2. Includes 1,369 shares acquired under Apogent's employee stock purchase plan since the date of which information was given in reporting person's most recent previous report. The information contained in this report is based on a plan statement dated May 31, 2004.
3. Disposed of pursuant to an Amended and Restated Agreement and Plan of Merger dated as of March 17, 2004, as amended on April 16, 2004, by and among Fisher, Fox Merger Corporation, a wholly owned subsidiary of Fisher ("Merger Sub"), and Apogent. Each Apogent share was converted into .56 shares of Fisher Common Stock having a market value of $59.60 per share on the effective date of the merger of Merger Sub with and into Apogent (the "Merger"), and Apogent became a wholly owned subsidiary of Fisher.
4. Includes any shares of common stock acquired under the 401 (k) Plan in transactions exempt from Section 16(b) pursuant to Rule 16b-3(c) since the date as of which information was given in the reporting person's most recent previous report. The number of shares in the plan attributable to any one participant varies with the price of the common stock.

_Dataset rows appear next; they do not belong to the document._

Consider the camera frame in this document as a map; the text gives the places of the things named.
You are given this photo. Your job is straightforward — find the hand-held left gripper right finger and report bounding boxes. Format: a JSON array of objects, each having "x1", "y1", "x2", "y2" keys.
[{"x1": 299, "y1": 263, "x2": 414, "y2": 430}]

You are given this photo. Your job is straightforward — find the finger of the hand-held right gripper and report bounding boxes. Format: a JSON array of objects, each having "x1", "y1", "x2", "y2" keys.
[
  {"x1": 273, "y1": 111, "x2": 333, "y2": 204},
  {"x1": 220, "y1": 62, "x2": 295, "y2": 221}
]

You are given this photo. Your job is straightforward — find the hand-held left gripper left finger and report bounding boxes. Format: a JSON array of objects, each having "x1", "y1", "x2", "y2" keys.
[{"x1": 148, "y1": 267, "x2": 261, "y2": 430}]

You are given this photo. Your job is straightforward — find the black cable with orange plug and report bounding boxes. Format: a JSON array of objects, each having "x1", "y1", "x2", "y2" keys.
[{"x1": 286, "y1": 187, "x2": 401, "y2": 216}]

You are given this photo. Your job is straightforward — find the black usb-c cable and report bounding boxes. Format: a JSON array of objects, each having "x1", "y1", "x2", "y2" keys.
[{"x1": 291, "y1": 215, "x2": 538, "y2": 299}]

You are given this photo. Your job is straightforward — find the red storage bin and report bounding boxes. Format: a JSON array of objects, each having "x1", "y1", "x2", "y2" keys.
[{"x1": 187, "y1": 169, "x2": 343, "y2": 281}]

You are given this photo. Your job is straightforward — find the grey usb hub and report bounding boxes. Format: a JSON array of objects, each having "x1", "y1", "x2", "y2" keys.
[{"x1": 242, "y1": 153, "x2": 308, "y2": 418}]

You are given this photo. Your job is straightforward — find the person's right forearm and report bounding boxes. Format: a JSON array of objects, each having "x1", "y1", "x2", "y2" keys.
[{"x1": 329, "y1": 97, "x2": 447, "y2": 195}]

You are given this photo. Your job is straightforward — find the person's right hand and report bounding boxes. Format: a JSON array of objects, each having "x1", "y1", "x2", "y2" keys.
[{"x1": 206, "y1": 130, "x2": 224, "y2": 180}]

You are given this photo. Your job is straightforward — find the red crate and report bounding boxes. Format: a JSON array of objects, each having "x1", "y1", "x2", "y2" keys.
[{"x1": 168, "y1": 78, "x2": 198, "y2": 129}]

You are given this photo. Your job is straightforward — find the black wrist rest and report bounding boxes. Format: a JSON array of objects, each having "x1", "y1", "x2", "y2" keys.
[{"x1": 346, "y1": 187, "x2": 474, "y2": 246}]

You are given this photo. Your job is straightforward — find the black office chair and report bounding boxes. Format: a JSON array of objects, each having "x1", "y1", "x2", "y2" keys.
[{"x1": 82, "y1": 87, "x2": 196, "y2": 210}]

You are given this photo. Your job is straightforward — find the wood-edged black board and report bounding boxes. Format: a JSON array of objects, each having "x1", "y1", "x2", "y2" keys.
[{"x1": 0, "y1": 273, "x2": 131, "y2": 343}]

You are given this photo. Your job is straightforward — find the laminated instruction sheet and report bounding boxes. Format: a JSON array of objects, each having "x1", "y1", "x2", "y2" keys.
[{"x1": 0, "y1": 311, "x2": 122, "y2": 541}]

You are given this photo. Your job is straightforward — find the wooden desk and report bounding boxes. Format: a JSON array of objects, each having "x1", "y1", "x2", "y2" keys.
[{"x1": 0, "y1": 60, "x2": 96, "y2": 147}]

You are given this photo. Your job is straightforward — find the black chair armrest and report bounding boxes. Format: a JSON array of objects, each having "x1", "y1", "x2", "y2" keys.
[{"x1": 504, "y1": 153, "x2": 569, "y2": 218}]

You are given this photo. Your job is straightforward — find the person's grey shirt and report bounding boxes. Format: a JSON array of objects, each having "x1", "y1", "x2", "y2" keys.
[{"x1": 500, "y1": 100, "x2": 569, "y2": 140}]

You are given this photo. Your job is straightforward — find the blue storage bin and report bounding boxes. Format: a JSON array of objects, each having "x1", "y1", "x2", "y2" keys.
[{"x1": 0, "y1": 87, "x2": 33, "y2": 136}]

5. These options were assumed by Fisher in the Merger and became options to purchase Fisher common stock. The number of shares subject to each new Fisher option is equal to the number of shares subject to each Apogent option held immediately prior to the effective time of the Merger multiplied by .56 (rounded down to the nearest whole share), and the per share exercise price of each new Fisher option is equal to the exercise price per share of each Apogent option divided by .56 (rounded up to the nearest whole cent).
6. These options, which provided for vesting in four equal annual installments beginning on January 30, 2002, became fully exercisable upon approval of the Merger by the Apogent stockholders.
7. These options, which provided for vesting in four equal annual installments beginning on May 18, 2002, became fully exercisable upon approval of the Merger by the Apogent stockholders.
8. These options, which provided for vesting with respect to one fourth of the shares on January 28, 2003, and monthly thereafter in equal installments over the next thirty six months, became fully exercisable upon approval of the Merger by the Apogent stockholders.
9. These options, which provided for vesting with respect to one fourth of the shares on January 28, 2004, and monthly thereafter in equal installments over the next thirty six months, became fully exercisable upon approval of the Merger by the Apogent stockholders.
Remarks:
Gary J. Marmontello, Atty-in-Fact 08/03/2004
** Signature of Reporting Person Date
Reminder: Report on a separate line for each class of securities beneficially owned directly or indirectly.
* If the form is filed by more than one reporting person, see Instruction 4 (b)(v).
** Intentional misstatements or omissions of facts constitute Federal Criminal Violations See 18 U.S.C. 1001 and 15 U.S.C. 78ff(a).